This level describes children who rely heavily on pictures and environmental cues to "read."
What is the emergent reader?
In this earliest phase, children identify words using logos, colors, or shapes.
What is the pre-alphabetic stage?
The alphabetic principle is the understanding that letters represent these.
What are phonemes (sounds)?
A child "reads" STOP only on a stop sign. Identify the phase.
What is pre-alphabetic stage?
This practice helps emergent readers build foundational skills before decoding.
What is phonological awareness instruction?
A student who can decode CVC words but reads word-by-word is in this stage.
What is the early reader stage?
A child who writes "BT" for boat is in this phase.
What is the partial alphabetic phase?
A student who knows letter names but not their sounds is missing this key component.
What is sound-symbol correspondence?
A student decodes accurately but reads very slowly. Identify the fluency component missing.
What is automaticity?
This practice is one of the most effective ways to build fluency, according to Honig, Diamond, and Gutlohn?
What is guided repeated oral reading?
Readers in this stage begin integrating decoding, sight words, and phrasing more smoothly.
What is the transitional reading stage?
Students in this phase decode by attending too all grapheme-phoneme correspondences.
What is the full alphabetic stage?
Using initial sounds to attempt decoding shows a student is beginning to apply this principle.
What is the alphabetic principle?
A student reads cat by blending /c/ /a/ /t/. Identify the principle demonstrated.
What is the alphabetic principle?
Teaching digraphs like sh, ch, and th supports students in this Ehri phase.
What is the full alphabetic phase?
A student who reads with accuracy, appropriate rate, and expression is demonstrating this level.
What is the fluent reader stage?
A student who reads bright and station automatically by chunking patterns is in this phase.
What is the consolidated alphabetic stage phase?
This type of instruction most directly supports mastery of the alphabetic principle.
What is explicit phoneme-grapheme instruction?
A student reads jumping quickly because they recognize the chunk -ing. Identify the phase.
What is the consolidated alphabetic phase?
Teaching common spelling patterns and morphemes supports students transitioning into this phase.
What is the consolidated alphabetic phase?
This level is characterized by automatic word recognition that frees cognitive resources for comprehension.
What is fluent reading?
This phase shift occurs when students begin using morphemes and larger spelling units to read efficiently.
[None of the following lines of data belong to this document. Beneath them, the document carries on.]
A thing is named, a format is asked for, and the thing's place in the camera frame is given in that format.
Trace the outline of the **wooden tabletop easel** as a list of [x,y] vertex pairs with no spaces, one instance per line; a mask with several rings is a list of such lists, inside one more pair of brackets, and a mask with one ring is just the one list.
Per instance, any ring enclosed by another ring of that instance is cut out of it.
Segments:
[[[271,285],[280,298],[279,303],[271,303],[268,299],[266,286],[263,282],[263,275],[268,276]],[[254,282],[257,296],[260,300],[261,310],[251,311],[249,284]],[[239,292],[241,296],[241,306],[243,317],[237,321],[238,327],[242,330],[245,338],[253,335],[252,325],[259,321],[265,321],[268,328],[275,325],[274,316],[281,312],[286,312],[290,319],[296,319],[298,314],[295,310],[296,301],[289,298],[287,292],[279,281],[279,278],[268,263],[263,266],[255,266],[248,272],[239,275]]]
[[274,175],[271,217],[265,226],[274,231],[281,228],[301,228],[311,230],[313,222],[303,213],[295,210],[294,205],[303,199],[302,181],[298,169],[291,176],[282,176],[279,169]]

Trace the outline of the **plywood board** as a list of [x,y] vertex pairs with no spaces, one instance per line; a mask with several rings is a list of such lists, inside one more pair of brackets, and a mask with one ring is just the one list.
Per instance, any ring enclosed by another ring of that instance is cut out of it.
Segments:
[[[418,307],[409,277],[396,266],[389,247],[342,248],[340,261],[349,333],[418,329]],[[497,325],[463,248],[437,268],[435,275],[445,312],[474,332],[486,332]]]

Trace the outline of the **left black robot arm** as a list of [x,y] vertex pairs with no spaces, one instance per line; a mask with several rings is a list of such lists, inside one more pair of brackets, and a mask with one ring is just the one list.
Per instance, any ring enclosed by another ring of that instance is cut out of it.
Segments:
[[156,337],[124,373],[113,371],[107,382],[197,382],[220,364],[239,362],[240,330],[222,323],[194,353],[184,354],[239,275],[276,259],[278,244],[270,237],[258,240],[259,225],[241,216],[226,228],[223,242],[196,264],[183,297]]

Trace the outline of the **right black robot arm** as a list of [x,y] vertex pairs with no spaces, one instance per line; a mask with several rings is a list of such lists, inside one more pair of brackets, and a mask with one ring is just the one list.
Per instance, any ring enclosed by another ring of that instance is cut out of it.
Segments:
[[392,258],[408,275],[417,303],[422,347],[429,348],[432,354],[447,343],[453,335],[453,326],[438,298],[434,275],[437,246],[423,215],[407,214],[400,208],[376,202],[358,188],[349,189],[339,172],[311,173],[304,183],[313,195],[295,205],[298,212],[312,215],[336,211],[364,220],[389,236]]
What is the transition into consolidated alphabetic reading?
A student who writes "BT" for boat demonstrates this level of alphabetic principle understanding.
What is partial phoneme mapping?
A student reads word-by-word but decodes accurately. Identify the developmental level.
What is the early reader stage?
This instructional move helps students who know letter names but cannot connect them to sounds.
What is explicit phoneme-grapheme mapping instruction?